Version française
Home     About     Download     Resources     Contact us    
Browse thread
Re: [Caml-list] Again on pattern matching and strings
[ Home ] [ Index: by date | by threads ]
[ Search: ]

[ Message by date: previous | next ] [ Message in thread: previous | next ] [ Thread: previous | next ]
Date: -- (:)
From: Luc Maranget <luc.maranget@i...>
Subject: Re: [Caml-list] Again on pattern matching and strings
> 
> 
> 
> Jacques Garrigue wrote:
> 
> > That message was about polymorphic variants, which are encoded as
> > integers, and for which pattern-matching is a decision tree.
> > 
> > However, if you look in bytecomp/matching.ml, you will see that string
> > patterns are just checked sequentially (the ordering is not used).
> > Moreover, the match compiler seems to be clever enough to compile
> > properly the above style:...
> 
> Very strange. I thought the Ocaml compiler sould 
> precalculate the branch of pattern matching to be taken, and 
> then jump, thereby avoiding sequential checking. I'm sorry 
> for my mistake.

If you are interested in pm code, I would suggest that you have a look
at the produced code after pattern-matching compilation (option -dlambda),
before looking at the compiler sources.

The issue is not really PM bu rather switches: how to compile
a serche in a ordered list of constants ?

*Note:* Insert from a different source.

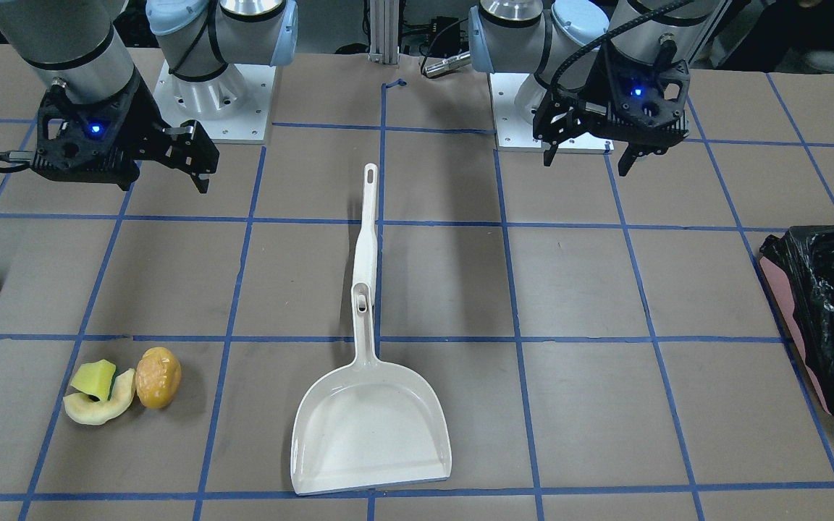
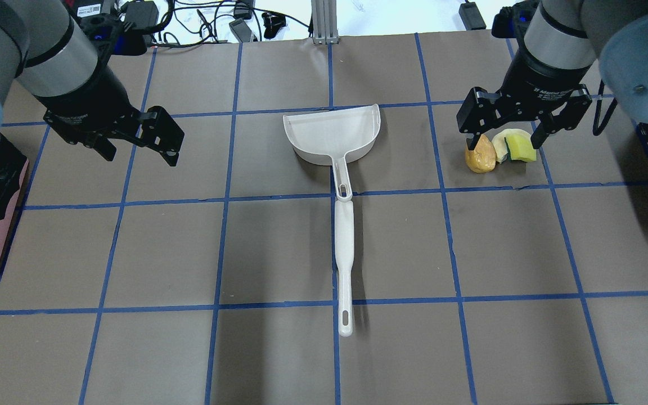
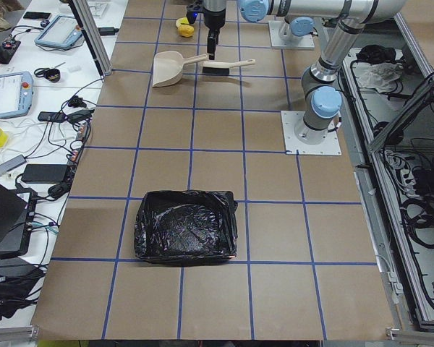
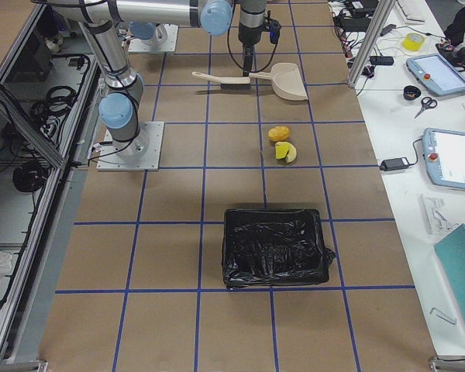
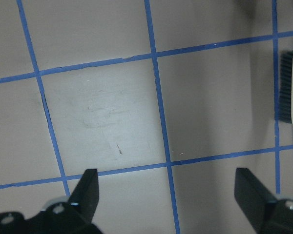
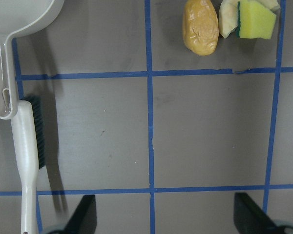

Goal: Sweep and dump trash in nearest bin
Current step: 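Move the right gripper toward the white dustpan handle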

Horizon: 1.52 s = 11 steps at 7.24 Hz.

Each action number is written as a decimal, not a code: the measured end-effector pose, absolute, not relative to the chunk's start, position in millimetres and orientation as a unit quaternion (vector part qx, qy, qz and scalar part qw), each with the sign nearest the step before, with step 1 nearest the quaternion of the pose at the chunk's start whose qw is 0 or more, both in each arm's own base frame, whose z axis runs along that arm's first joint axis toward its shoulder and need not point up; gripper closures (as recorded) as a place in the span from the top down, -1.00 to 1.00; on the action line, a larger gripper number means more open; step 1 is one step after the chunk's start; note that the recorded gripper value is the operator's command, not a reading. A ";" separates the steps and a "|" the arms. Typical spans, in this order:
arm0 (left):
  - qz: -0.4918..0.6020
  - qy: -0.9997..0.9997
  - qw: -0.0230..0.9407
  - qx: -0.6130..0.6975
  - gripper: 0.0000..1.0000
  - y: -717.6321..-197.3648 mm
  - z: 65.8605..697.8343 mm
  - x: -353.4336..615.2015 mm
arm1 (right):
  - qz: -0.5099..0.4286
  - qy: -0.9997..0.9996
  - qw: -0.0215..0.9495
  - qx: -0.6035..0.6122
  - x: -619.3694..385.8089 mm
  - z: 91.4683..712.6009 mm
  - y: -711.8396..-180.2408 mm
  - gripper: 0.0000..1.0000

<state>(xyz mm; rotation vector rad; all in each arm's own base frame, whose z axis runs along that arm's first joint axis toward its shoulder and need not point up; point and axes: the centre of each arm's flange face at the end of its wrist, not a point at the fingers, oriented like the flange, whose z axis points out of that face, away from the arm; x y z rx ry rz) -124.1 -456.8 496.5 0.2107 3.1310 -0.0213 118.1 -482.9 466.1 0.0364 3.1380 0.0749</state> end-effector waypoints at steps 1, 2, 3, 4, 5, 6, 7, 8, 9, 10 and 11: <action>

To sum it up for strings : strings are atoms to the PM compiler which
never look into them, it only compares one string against another, for
equality only.  The match compiler does not make avantage of the known
pattern string in any sense.  The match compiler does not make
avantage of the existence of a lexical ordering on strings. In fact
many << optimizations >> are posible here, none is performed.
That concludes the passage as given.